BEGIN STORED DATA
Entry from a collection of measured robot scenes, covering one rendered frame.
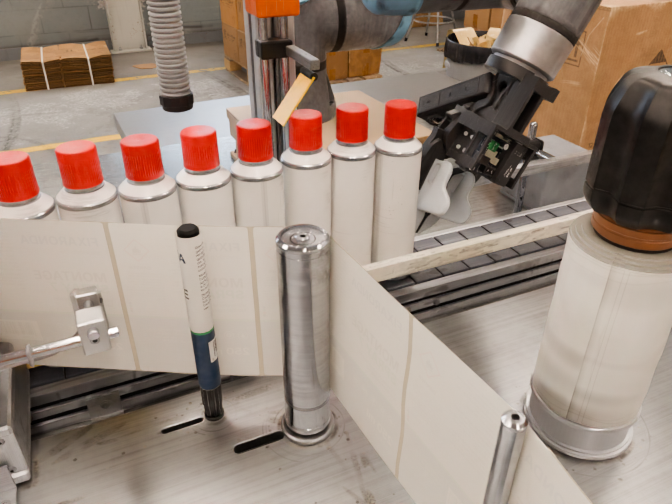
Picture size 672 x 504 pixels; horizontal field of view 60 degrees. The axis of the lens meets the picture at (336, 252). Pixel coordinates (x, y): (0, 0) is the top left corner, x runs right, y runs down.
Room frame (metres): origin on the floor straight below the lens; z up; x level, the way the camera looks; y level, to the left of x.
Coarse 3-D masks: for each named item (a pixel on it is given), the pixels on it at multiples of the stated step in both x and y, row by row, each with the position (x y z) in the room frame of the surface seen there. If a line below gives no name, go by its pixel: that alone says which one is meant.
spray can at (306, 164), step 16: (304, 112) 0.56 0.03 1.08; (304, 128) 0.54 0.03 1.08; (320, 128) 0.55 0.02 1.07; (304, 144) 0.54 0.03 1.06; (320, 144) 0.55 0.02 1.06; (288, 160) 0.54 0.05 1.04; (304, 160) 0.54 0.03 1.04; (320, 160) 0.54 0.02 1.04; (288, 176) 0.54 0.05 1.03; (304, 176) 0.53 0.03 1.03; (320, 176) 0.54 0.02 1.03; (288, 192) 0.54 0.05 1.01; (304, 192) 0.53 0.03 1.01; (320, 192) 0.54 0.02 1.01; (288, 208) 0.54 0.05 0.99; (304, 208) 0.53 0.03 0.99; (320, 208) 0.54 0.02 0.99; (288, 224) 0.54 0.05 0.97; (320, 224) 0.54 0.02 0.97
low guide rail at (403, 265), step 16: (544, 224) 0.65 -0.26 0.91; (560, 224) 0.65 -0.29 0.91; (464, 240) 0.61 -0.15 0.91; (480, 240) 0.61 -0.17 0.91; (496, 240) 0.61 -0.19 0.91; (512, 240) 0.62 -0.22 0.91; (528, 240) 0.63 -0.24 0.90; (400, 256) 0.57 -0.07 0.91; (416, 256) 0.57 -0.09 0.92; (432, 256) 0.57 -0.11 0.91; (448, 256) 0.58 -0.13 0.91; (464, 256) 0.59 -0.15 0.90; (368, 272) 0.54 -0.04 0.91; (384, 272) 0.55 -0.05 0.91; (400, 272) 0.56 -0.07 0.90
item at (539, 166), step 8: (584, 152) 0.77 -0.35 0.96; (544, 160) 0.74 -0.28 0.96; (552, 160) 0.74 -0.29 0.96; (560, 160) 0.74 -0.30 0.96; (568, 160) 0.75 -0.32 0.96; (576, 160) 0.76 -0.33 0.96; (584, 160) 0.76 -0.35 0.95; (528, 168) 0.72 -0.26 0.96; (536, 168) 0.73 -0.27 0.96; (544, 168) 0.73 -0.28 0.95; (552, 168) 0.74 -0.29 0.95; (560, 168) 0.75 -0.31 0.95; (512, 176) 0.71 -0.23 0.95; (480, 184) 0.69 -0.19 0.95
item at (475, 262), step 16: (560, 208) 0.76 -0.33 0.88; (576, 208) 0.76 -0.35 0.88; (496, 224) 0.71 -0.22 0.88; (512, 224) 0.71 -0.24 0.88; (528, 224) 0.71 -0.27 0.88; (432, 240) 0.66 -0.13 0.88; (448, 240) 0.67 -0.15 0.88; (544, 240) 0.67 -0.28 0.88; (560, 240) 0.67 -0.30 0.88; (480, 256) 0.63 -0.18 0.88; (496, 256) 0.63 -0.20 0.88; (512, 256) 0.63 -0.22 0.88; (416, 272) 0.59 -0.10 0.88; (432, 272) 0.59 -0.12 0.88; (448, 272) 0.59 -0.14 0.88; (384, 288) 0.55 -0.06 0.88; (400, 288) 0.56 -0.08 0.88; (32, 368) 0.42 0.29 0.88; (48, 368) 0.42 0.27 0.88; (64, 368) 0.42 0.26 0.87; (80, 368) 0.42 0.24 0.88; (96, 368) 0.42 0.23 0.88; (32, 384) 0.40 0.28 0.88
END STORED DATA
BEGIN STORED DATA
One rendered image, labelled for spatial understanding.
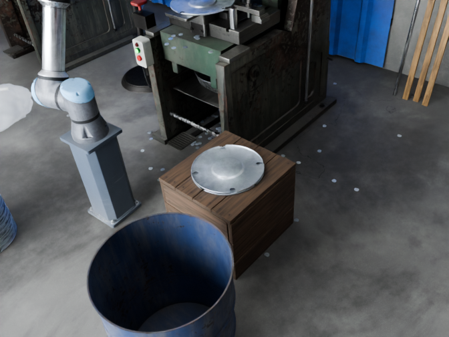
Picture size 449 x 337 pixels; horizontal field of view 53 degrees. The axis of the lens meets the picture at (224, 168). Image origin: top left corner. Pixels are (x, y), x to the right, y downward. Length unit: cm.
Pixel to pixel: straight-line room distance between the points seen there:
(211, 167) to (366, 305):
END STORED DATA
**EXERCISE DIRECTIONS**
The reply should hold the entries above from the line with "Entry from a" to the line with "spray can at", duplicated exactly, pictures excluded.

**FINAL ANSWER**
Entry from a collection of measured robot scenes, covering one rendered frame.
Picture size 672 x 504 pixels; horizontal field of view 60 degrees. The axis of the lens meets the picture at (336, 252). Pixel coordinates (x, y): (0, 0) is the top left corner, x runs right, y runs down.
Room frame (metres): origin on the floor straight below the lens; z up; x level, the way the camera looks; y level, to the left of x.
Coarse 3-D masks: for each named item (a pixel on it is given), the pixels on it at multiples of the stated step in both x and y, row by row, each with the position (x y z) in the room frame of the surface seen there. If a line below gives no name, go by its pixel: that alone says which one is meant.
spray can at (306, 164), step 16: (304, 112) 0.56 0.03 1.08; (304, 128) 0.54 0.03 1.08; (320, 128) 0.55 0.02 1.07; (304, 144) 0.54 0.03 1.06; (320, 144) 0.55 0.02 1.06; (288, 160) 0.54 0.05 1.04; (304, 160) 0.54 0.03 1.04; (320, 160) 0.54 0.02 1.04; (288, 176) 0.54 0.05 1.03; (304, 176) 0.53 0.03 1.03; (320, 176) 0.54 0.02 1.03; (288, 192) 0.54 0.05 1.01; (304, 192) 0.53 0.03 1.01; (320, 192) 0.54 0.02 1.01; (288, 208) 0.54 0.05 0.99; (304, 208) 0.53 0.03 0.99; (320, 208) 0.54 0.02 0.99; (288, 224) 0.54 0.05 0.97; (320, 224) 0.54 0.02 0.97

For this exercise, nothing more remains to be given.